Food Fridays are back, after some serious slacking in the blogging department from me, or perhaps we can just call it a RESEARCH sabbatical. Which was very productive—oh, the research I did. Thus, before we move into the realm of new recipes for 2008, let’s review a few outstanding points from 2007.
After my snide question to the universe—who has stale croissants?—my sister, married to the man who gave me the recipe for this sweet dish, provided me with two boxes of bakery fresh croissants for the express purpose of letting them go stale. And since I had plenty of other holiday things to eat, I looked at them longingly for a moment and then stuffed them in my bread drawer and let them grow stale. And made it last night. DEAR GOD. It is that good.
I did modify it a bit. I couldn’t bear the thought of using FIVE cups of cream, and I didn’t have eight ramekins, so I used Henry’s whole milk and put it all in a casserole dish, baking it for an extra ten minutes or so. I used double-strength Madagascar vanilla from Penzey’s (thanks, S, S & T!) and Guittard’s bittersweet chocolate wafers from King Arthur’s (thanks Santa!). When it is this cold out, these calories go straight to your brain to think of creative ways to survive, so don’t even worry about the calories sticking to your thighs. TRY IT!
I stand before you a humbled baker. (And like a true PR person, I’m getting out ahead of this story, breaking it on my own terms and on a Friday after the morning news cycle and during a busy news period. That’s just a little joke for my PR friends.)
A third recipe has emerged, and has possibly edged out Hank & Willie’s Triple Chocolate Brownies, according to the data I compiled from my testers at Christmas. My friend Sarah, a Bryn Mawr graduate, has shared with me the brownie recipe of one of her fellow alumnae, the late Katherine Hepburn, and darn if it isn’t good. REALLY good.

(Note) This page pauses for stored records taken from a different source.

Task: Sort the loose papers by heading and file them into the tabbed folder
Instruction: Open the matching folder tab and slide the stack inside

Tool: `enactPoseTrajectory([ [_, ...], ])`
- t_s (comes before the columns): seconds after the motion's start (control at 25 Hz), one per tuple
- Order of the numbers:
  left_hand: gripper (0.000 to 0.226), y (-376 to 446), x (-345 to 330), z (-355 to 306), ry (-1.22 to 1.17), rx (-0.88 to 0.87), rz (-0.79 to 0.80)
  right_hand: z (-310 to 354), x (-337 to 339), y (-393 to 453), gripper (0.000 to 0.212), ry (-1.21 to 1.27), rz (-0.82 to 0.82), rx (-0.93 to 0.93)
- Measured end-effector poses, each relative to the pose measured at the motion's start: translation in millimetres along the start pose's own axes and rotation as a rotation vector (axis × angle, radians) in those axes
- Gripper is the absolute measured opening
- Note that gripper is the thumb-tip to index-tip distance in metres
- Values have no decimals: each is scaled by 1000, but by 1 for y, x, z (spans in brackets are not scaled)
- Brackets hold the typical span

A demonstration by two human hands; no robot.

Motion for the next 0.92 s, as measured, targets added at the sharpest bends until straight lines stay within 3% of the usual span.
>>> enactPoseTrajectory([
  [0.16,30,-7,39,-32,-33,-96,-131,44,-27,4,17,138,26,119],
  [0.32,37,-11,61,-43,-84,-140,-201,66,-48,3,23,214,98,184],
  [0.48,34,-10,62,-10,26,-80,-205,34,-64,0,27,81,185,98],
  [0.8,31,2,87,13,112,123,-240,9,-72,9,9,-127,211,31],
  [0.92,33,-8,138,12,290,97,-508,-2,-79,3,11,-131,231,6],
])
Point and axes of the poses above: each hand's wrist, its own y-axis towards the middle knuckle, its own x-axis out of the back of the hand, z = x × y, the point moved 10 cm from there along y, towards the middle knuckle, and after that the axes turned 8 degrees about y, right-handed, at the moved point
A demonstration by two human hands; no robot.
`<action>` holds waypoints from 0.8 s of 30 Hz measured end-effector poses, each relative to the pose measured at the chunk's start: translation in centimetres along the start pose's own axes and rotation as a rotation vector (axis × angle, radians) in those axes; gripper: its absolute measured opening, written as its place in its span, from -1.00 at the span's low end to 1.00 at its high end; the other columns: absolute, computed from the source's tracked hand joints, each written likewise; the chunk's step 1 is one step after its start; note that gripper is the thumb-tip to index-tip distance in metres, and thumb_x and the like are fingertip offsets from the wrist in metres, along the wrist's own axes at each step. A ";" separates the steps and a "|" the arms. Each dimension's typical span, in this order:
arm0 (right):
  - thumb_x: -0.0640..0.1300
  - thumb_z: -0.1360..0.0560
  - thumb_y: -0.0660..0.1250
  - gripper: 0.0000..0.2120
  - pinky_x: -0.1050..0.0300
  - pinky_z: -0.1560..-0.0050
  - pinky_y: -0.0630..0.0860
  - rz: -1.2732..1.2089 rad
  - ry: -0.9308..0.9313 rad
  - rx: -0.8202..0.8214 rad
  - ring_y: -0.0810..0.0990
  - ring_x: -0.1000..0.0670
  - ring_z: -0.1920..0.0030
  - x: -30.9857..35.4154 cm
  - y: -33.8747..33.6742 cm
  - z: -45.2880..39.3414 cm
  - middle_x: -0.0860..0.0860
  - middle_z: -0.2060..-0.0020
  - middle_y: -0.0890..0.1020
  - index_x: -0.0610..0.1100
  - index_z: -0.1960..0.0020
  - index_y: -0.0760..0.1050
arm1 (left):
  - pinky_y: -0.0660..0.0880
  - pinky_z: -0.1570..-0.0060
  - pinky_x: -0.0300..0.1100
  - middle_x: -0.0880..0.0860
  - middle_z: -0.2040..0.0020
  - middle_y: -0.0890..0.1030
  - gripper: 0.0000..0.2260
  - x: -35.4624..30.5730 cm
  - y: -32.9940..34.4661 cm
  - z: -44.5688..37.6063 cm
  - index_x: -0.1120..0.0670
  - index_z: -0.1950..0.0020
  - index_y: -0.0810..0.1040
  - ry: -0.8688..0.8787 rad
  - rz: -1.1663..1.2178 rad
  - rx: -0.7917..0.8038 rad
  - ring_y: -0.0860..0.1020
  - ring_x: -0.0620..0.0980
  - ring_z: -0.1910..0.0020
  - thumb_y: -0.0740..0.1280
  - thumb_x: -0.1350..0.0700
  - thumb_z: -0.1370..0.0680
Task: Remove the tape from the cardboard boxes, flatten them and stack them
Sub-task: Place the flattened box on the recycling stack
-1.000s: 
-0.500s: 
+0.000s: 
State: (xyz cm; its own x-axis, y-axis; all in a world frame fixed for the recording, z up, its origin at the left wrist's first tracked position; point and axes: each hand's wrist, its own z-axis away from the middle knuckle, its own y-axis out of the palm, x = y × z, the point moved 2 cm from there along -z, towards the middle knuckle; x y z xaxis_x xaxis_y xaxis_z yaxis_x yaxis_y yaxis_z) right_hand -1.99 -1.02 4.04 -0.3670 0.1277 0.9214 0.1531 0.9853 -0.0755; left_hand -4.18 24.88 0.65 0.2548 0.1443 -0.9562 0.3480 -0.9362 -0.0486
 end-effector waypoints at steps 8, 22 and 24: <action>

It isn’t quite as oozy and gooey as the H & W brownies—which perhaps should just get out of the brownie business and be rechristened as flourless chocolate cake and served in slender wedges with a raspberry and a sprig of mint—but the new brownie is a darn good brownie with the perfect amount of chewiness and a great papery crust. And so easy, I SWEAR, this is as easy as a mix (no melting of chocolate) and they are better. AND I hope you realize the personal growth it takes to crow about brownies OTHER THAN MY OWN.

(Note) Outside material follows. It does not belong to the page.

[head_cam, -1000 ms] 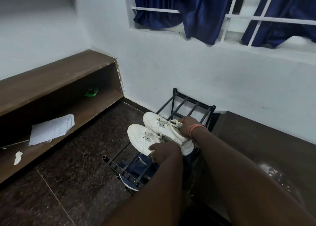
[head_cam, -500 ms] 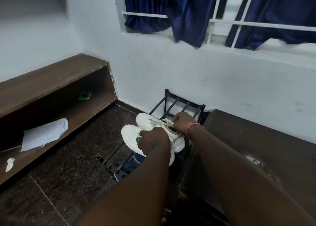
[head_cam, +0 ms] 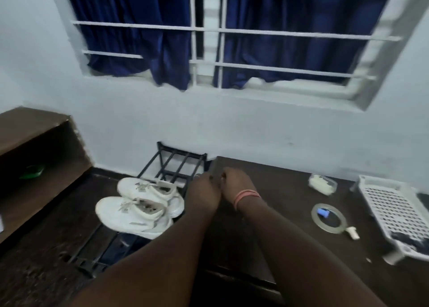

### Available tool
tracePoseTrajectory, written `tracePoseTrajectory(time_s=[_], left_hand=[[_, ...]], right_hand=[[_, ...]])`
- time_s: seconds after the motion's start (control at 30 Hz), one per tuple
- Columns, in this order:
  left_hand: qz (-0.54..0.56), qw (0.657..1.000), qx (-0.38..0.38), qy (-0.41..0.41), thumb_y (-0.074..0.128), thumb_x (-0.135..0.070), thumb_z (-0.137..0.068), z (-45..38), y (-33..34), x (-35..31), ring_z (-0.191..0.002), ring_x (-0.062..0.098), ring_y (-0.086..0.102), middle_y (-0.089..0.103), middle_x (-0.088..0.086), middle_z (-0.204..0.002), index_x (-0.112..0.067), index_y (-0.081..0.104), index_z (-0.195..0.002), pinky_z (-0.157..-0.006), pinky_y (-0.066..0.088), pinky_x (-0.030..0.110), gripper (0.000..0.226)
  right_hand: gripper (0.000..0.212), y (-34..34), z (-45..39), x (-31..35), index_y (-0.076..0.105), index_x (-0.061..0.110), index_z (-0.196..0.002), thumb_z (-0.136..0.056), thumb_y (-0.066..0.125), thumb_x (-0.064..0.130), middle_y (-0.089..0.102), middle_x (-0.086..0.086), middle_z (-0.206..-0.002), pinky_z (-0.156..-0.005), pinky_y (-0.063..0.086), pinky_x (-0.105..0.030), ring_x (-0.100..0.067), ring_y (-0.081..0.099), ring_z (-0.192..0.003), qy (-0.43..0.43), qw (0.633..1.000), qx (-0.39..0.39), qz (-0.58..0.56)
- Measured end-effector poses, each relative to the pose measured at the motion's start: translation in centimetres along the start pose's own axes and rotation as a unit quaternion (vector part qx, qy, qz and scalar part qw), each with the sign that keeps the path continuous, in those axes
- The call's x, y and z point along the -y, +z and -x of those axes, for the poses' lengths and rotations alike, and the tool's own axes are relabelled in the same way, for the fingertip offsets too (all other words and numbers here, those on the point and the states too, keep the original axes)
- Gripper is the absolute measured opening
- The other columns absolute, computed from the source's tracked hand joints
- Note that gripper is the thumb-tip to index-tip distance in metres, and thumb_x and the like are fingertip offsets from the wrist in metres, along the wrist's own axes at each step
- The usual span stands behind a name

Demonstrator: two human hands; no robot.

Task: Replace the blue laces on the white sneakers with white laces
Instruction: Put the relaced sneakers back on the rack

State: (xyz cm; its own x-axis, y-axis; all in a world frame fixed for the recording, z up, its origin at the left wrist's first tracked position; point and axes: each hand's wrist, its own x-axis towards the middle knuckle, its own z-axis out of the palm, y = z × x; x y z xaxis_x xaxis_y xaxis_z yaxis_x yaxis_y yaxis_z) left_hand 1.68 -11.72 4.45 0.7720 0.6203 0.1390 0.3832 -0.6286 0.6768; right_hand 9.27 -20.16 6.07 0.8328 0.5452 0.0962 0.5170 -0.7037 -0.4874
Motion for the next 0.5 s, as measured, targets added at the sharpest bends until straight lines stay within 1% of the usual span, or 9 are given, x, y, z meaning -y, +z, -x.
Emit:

Without further ado I present to you:
Kate Hepburn’s Brownies
Note: I skipped the nuts, because they interfere with my chocolate experience, and only baked them for 37 minutes because I was so nervous about overbaking. I recommend both.
1/2 cup cocoa
1 stick butter
1 cup sugar
1/4 cup flour
1 cup broken-up walnuts or pecans
1 teaspoon vanilla
pinch of salt
Preheat oven to 325 degrees. Melt butter in saucepan with cocoa and stir until smooth. Remove from heat and allow to cool for a few minutes. Mix in eggs, one at a time. Add sugar, flour, nuts, vanilla and salt. Pour into a greased 8×8 square pan. Bake 40 minutes. “Don’t overbake!” says the late Kate. They should be gooey. Let cool (an essential step) and cut into bars.
(Click here for the letter in the NY Times about the recipe and how it came to circulate among the unwashed masses. Best read while eating said brownies.)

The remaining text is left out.